В заключение несколько слов о Дантесе-Геккерене.
Летом 1880 года, возвращаясь из Москвы, куда ездил на открытие памятника моему дяде, я сидел в одном вагоне с сыном подруги моей матери, жены партизана Давыдова, Василием Денисовичем Давыдовым, ныне покойным, с которым встретился в Москве же после долголетней разлуки.
Разговор, конечно, шел под свежим впечатлением о Пушкине, и вот что В.Д. мне сообщил:
За несколько лет перед тем Василий Денисович был в Париже. Приехав туда, он остановился в каком-то отеле, где всякий день ему встречался совершенно седой старик большого роста, замечательно красивый собою. Старик всюду следовал за приезжим, что и вынудило Василия Денисовича обратиться к нему с вопросом о причине такой назойливости. Незнакомец отвечал, что, узнав его фамилию и что он сын поэта, знавшего Пушкина, долго искал случая заговорить с ним, причем, рекомендовавшись бароном Дантесом-Геккереном де Бревеардом (или Бевервардом, сказать наверное не умею), объяснил Давыдову, будто бы он, Дантес, и в помышлении не имел погубить Пушкина, а, напротив того, всячески старался примириться с Александром Сергеевичем, но вышел на поединок единственно по требованию усыновившего его барона Геккерена, кровно оскорбленного Пушкиным. Далее, когда соперники, готовые сразиться, стали друг против друга, а Пушкин наводил на Геккерена пистолет, то рассказчик, прочтя в исполненном ненависти взгляде Александра Сергеевича свой смертный приговор, якобы оробел, растерялся и уже по чувству самосохранения предупредил противника и выстрелил первым, сделав четыре шага из пяти назначенных до барьера. Затем, будто бы целясь в ногу Александра Сергеевича, он, Дантес, «страха ради» перед беспощадным противником, не сообразил, что при таком прицеле не достигнет желаемого, а попадет выше ноги. Le diable s’en est mele» (черт вмешался в дело), – закончил старик свое повествование, заявляя, что просит Давыдова передать это всякому, с кем бы его слушатель в России ни встретился.
Выслушав Василия Денисовича, я припомнил слова моей матери: «Не поверю, чтобы Дантес рассчитывал умертвить брата.

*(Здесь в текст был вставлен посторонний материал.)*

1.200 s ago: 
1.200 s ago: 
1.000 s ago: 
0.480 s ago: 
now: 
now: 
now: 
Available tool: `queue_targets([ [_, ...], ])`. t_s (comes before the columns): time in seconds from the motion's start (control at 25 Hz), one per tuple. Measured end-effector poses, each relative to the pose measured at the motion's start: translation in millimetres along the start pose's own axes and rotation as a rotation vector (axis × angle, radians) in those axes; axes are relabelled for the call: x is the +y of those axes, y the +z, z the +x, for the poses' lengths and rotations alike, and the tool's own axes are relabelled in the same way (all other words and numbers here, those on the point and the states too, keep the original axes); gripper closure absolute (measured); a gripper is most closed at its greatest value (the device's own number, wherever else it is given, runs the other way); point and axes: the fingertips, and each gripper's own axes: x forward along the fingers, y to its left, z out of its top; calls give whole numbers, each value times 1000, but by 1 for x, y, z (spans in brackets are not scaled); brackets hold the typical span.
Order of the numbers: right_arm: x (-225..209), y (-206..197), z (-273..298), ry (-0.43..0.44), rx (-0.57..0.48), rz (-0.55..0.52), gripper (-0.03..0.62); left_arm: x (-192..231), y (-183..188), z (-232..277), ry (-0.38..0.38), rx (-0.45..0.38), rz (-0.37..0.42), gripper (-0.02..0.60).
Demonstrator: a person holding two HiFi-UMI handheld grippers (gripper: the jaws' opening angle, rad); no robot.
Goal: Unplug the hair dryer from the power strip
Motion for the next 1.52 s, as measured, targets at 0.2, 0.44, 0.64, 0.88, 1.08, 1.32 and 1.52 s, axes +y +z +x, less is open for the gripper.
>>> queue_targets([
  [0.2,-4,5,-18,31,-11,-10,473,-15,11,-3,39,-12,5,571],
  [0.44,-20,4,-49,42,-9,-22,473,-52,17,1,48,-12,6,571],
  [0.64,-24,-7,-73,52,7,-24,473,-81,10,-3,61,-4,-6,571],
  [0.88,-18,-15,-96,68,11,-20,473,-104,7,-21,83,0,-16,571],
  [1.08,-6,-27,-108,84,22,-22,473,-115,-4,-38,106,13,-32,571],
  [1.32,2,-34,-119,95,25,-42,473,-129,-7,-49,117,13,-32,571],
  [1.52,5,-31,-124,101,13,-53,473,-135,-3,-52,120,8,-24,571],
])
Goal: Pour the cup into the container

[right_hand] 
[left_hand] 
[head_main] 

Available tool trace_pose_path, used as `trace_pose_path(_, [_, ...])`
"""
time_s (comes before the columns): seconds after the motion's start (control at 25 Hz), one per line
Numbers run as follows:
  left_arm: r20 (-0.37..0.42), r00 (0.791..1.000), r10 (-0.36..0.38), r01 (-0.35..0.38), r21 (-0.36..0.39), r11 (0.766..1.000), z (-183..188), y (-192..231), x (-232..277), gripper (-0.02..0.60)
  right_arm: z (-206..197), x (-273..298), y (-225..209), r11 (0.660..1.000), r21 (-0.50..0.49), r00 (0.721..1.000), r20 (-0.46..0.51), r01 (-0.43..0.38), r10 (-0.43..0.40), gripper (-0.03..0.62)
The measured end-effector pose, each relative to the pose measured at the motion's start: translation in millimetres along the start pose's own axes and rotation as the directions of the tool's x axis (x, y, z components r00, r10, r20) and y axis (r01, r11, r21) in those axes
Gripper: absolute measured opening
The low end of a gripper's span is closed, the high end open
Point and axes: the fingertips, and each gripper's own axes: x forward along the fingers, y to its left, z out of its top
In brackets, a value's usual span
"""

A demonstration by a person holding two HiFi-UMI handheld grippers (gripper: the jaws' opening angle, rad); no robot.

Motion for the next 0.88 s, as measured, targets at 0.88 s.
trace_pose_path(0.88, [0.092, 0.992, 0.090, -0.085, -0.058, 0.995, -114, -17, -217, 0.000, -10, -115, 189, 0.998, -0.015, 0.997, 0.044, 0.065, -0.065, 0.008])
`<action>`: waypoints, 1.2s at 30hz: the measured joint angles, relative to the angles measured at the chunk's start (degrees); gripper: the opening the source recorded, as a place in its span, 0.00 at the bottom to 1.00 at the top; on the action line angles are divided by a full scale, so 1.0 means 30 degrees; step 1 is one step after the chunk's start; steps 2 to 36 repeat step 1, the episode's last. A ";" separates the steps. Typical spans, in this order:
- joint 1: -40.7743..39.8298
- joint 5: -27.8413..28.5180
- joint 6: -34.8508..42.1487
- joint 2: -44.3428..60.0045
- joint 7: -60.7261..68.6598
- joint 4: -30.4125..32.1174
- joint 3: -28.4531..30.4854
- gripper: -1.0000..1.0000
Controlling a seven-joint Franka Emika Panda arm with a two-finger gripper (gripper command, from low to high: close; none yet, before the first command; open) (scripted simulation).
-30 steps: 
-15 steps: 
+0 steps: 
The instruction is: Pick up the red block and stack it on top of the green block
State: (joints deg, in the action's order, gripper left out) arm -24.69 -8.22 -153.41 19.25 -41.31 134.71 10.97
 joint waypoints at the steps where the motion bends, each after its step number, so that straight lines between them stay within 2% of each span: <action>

Тут, по-видимому, сам дьявол повернул руку Геккерена…»
Кончиной дяди-поэта и заключается первый отдел моих тридцатидвухлетних воспоминаний. События же, обнимающие период времени с февраля 1837 по 1848 год, когда дед мой, Сергей Львович Пушкин, переселился в вечность, вошли в состав второго отдела, который, если позволят обстоятельства, я также со временем напечатаю, предполагая, что он может показаться небезынтересным для многих, касаясь дальнейшей судьбы родных и друзей Александра Сергеевича.